• _ABOUT THIS EXERCISE_: In the records below, find the line with "Job: please point out the black" and repeat exactly every line from it through the line with "Job: please point out the silver". Pictures stay out.
══ RECORDS FOR THE EXERCISE ══
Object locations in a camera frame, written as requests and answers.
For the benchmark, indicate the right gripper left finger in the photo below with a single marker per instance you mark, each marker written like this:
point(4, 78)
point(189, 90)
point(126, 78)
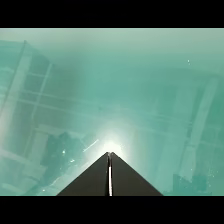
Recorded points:
point(93, 180)

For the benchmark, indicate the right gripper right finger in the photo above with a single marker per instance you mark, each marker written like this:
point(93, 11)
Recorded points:
point(130, 180)

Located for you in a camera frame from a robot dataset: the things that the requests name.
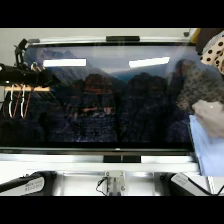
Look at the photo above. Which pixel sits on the person's hand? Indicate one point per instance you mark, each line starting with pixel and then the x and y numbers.
pixel 211 116

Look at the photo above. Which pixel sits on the light blue garment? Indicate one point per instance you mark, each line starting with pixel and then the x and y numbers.
pixel 213 156

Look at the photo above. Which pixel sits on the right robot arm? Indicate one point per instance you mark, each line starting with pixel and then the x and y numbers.
pixel 181 185

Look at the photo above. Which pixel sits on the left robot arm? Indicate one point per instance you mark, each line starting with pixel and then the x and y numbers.
pixel 23 74

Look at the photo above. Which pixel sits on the silver frame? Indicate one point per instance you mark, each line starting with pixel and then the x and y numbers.
pixel 83 166

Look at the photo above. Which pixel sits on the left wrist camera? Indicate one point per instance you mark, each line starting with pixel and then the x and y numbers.
pixel 20 51

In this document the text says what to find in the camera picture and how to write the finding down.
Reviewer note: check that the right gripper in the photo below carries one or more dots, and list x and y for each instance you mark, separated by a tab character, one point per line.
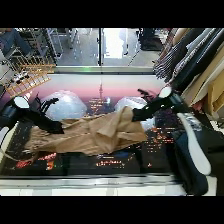
142	113

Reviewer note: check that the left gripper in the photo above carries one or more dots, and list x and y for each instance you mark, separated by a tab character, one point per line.
55	127

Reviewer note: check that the tan garment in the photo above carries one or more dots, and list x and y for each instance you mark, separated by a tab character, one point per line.
100	133

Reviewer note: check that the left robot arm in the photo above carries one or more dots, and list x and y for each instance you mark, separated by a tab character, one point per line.
30	115

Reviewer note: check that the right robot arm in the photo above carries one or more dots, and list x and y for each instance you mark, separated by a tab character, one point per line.
197	150

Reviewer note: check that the striped shirt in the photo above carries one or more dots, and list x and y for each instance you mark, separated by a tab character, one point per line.
170	60

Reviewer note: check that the beige garment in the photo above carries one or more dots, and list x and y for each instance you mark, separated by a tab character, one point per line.
208	83

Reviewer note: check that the person's legs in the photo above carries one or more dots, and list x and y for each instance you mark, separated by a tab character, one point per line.
13	41

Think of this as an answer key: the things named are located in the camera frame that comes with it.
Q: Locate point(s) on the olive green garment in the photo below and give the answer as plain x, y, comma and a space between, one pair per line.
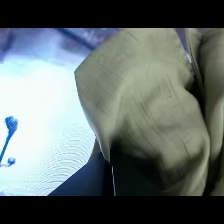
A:
143, 96

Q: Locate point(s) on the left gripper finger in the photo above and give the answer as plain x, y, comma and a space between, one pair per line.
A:
87, 181

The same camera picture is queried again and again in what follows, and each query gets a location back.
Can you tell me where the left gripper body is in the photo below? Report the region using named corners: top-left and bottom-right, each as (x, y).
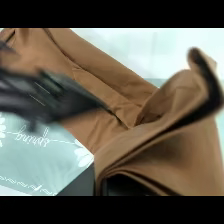
top-left (0, 40), bottom-right (73, 132)

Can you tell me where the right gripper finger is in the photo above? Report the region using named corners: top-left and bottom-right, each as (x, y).
top-left (49, 77), bottom-right (112, 120)

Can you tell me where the brown shirt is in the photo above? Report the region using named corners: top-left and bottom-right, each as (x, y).
top-left (0, 27), bottom-right (224, 197)

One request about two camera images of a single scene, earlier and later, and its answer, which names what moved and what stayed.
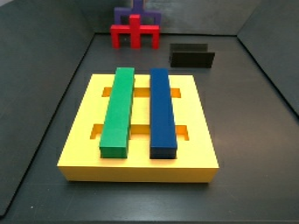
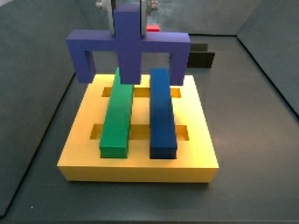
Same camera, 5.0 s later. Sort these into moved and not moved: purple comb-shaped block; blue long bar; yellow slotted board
Moved: purple comb-shaped block
Not moved: blue long bar; yellow slotted board
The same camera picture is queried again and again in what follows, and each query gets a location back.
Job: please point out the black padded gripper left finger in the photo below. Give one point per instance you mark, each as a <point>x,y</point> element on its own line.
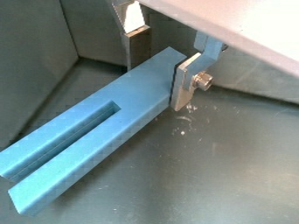
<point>137,33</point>

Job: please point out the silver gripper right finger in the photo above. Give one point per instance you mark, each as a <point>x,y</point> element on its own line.
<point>192,72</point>

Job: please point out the blue double-square peg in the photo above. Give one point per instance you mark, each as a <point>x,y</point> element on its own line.
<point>49,160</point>

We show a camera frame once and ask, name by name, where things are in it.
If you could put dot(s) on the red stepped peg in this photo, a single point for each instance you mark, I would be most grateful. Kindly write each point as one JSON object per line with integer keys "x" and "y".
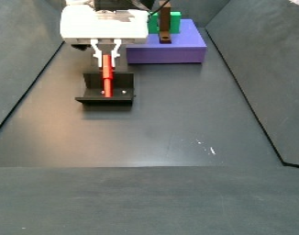
{"x": 107, "y": 75}

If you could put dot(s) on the black angled holder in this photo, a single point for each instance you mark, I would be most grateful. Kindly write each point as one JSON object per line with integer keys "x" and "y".
{"x": 121, "y": 90}

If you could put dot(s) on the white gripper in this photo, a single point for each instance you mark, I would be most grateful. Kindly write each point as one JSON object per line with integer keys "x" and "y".
{"x": 84, "y": 25}

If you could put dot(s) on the brown L-shaped block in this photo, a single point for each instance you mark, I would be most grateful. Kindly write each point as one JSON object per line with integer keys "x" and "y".
{"x": 164, "y": 22}

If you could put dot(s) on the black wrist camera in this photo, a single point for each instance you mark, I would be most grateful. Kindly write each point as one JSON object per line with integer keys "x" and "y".
{"x": 123, "y": 4}

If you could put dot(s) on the purple base board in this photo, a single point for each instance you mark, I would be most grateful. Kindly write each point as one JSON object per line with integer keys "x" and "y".
{"x": 187, "y": 48}

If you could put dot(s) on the green block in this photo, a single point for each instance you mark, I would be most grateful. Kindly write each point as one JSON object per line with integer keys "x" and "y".
{"x": 175, "y": 23}

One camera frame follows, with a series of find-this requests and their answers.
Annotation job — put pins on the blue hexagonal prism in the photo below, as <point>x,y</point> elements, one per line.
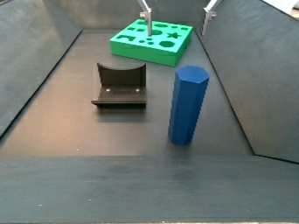
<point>190,86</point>

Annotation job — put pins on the green shape sorting board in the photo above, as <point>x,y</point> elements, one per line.
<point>162,48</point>

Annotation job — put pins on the black curved holder bracket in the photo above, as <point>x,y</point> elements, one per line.
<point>122,86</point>

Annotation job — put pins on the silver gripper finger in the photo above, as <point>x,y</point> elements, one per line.
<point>210,14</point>
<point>146,15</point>

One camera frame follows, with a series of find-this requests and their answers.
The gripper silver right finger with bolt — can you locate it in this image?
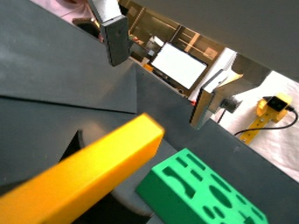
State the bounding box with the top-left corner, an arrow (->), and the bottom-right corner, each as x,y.
190,54 -> 272,130

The green shape-sorter board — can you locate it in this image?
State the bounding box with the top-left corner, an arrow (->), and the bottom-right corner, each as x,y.
135,149 -> 269,224

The yellow camera mount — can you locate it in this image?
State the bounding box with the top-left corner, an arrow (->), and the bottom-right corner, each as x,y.
237,93 -> 296,144

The black cable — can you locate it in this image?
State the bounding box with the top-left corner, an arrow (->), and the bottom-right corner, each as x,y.
233,106 -> 299,137

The black curved fixture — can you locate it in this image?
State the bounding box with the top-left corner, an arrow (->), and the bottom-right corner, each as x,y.
0,129 -> 155,224

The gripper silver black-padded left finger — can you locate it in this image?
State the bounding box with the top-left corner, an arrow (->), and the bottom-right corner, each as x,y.
89,0 -> 130,67

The yellow rectangular block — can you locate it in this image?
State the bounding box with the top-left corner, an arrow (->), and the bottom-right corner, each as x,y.
0,112 -> 166,224

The computer monitor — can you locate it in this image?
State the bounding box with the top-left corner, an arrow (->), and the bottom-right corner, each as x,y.
153,43 -> 209,89

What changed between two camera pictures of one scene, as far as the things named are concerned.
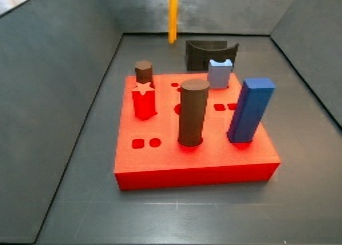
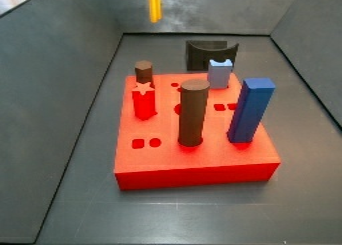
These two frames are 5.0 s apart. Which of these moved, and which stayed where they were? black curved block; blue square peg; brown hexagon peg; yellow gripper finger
Moved: yellow gripper finger
Stayed: brown hexagon peg; black curved block; blue square peg
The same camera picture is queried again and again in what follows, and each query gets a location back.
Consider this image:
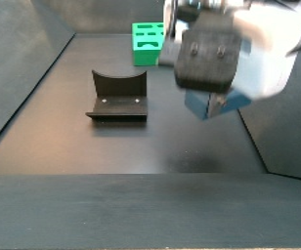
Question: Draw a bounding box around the green foam shape board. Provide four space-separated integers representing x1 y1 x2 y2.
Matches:
132 22 163 66

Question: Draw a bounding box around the black curved fixture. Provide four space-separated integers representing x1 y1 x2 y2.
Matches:
85 70 148 119

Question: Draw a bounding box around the blue rectangular block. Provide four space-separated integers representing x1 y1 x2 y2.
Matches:
184 90 251 120

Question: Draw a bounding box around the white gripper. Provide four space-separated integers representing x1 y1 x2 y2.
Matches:
157 0 301 117

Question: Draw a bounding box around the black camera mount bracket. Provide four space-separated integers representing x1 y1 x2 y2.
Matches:
173 29 241 94

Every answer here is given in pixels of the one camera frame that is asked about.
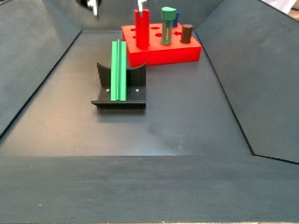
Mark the green star rod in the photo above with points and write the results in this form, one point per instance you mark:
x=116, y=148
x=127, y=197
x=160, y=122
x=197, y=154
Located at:
x=119, y=71

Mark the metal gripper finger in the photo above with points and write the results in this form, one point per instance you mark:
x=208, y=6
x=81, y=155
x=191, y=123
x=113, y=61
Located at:
x=93, y=6
x=140, y=5

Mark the blue peg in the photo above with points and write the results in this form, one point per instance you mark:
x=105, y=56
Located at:
x=176, y=19

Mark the tall red peg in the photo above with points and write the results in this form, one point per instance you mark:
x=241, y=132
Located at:
x=141, y=28

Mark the brown hexagonal peg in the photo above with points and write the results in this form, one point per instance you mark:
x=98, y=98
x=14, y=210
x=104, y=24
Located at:
x=185, y=33

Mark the dark green slotted peg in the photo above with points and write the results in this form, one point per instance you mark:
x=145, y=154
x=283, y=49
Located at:
x=168, y=15

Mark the red shape sorter base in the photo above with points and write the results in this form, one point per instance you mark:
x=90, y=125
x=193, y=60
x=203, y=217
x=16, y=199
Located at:
x=160, y=54

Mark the black curved fixture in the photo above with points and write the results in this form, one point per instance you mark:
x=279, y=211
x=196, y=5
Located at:
x=133, y=89

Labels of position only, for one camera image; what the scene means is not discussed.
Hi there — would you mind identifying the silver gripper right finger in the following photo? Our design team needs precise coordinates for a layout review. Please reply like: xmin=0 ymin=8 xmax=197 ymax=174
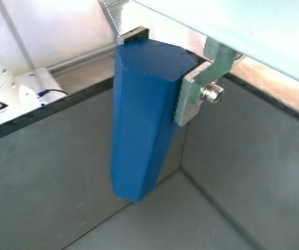
xmin=174 ymin=38 xmax=242 ymax=126

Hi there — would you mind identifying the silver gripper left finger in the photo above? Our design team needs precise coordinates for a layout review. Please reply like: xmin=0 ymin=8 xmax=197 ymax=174
xmin=97 ymin=0 xmax=149 ymax=45

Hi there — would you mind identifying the blue hexagonal prism block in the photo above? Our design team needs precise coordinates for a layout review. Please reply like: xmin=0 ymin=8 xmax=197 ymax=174
xmin=110 ymin=39 xmax=195 ymax=202

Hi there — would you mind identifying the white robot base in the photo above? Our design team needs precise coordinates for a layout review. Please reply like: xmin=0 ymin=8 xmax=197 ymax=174
xmin=0 ymin=56 xmax=67 ymax=125

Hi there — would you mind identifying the blue black cable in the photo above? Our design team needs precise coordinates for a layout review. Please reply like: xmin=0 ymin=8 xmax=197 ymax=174
xmin=35 ymin=88 xmax=70 ymax=106

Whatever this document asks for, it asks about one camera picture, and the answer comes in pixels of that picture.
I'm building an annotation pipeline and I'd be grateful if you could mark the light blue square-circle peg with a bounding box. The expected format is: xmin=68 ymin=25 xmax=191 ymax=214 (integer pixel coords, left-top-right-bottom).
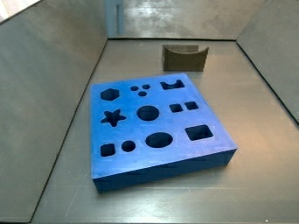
═══
• _ANSWER TO THE EXERCISE_:
Job: please point out the black padded gripper left finger in the photo below. Give one point per instance you mark, each as a <point>x,y</point> element on its own line.
<point>137,33</point>

Job: please point out the silver gripper right finger in the photo above. Give one point per instance you mark, each as a <point>x,y</point> element on its own line.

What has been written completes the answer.